---- Recorded data

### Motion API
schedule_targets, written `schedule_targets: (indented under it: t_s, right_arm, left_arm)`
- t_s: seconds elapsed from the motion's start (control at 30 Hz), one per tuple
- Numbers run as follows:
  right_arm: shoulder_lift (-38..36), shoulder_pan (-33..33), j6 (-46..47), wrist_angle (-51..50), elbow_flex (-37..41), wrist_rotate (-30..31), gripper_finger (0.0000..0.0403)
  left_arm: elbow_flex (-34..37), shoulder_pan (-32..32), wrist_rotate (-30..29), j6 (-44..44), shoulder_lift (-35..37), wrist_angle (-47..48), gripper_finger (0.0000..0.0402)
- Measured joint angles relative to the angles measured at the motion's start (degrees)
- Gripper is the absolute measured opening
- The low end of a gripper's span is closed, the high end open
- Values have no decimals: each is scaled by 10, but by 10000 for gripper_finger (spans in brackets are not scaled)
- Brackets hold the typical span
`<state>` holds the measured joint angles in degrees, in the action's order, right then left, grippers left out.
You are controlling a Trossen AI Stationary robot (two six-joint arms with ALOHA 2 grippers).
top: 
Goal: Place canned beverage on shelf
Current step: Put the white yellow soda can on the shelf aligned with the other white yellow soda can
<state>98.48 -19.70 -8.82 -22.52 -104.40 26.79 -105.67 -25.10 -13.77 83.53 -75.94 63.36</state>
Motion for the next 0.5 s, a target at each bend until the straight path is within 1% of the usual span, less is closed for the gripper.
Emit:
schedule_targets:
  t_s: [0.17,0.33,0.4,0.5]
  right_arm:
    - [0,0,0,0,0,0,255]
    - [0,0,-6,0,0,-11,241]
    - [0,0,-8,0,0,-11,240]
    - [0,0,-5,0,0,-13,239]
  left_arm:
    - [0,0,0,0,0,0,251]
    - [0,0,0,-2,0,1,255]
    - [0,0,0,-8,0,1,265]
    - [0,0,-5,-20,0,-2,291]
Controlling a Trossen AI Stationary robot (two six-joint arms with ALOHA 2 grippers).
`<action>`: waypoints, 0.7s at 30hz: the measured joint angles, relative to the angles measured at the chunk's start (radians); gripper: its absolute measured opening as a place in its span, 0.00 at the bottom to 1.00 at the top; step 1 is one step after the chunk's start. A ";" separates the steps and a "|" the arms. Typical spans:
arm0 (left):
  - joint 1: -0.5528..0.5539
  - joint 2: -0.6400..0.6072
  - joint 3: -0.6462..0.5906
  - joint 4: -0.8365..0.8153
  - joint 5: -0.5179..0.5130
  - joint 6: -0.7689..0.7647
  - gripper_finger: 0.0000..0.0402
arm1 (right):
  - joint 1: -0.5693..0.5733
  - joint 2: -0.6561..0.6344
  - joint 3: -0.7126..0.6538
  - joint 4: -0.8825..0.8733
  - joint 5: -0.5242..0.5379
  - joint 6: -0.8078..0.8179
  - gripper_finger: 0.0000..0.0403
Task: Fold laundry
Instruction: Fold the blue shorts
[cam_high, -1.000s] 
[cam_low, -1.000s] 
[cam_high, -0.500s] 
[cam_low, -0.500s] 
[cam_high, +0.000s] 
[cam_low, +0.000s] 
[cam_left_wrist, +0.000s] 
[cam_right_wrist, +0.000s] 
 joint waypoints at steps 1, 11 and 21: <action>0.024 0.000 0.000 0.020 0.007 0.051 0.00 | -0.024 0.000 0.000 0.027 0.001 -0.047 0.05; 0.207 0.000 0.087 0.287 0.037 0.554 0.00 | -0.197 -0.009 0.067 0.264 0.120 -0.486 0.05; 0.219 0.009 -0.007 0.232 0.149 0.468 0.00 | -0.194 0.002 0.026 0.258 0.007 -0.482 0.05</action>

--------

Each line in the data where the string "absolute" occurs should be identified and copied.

- Gripper is the absolute measured opening
`<action>`: waypoints, 0.7s at 30hz: the measured joint angles, relative to the angles measured at the chunk's start (radians); gripper: its absolute measured opening as a place in its span, 0.00 at the bottom to 1.00 at the top; step 1 is one step after the chunk's start. A ";" separates the steps and a "|" the arms. Typical spans:

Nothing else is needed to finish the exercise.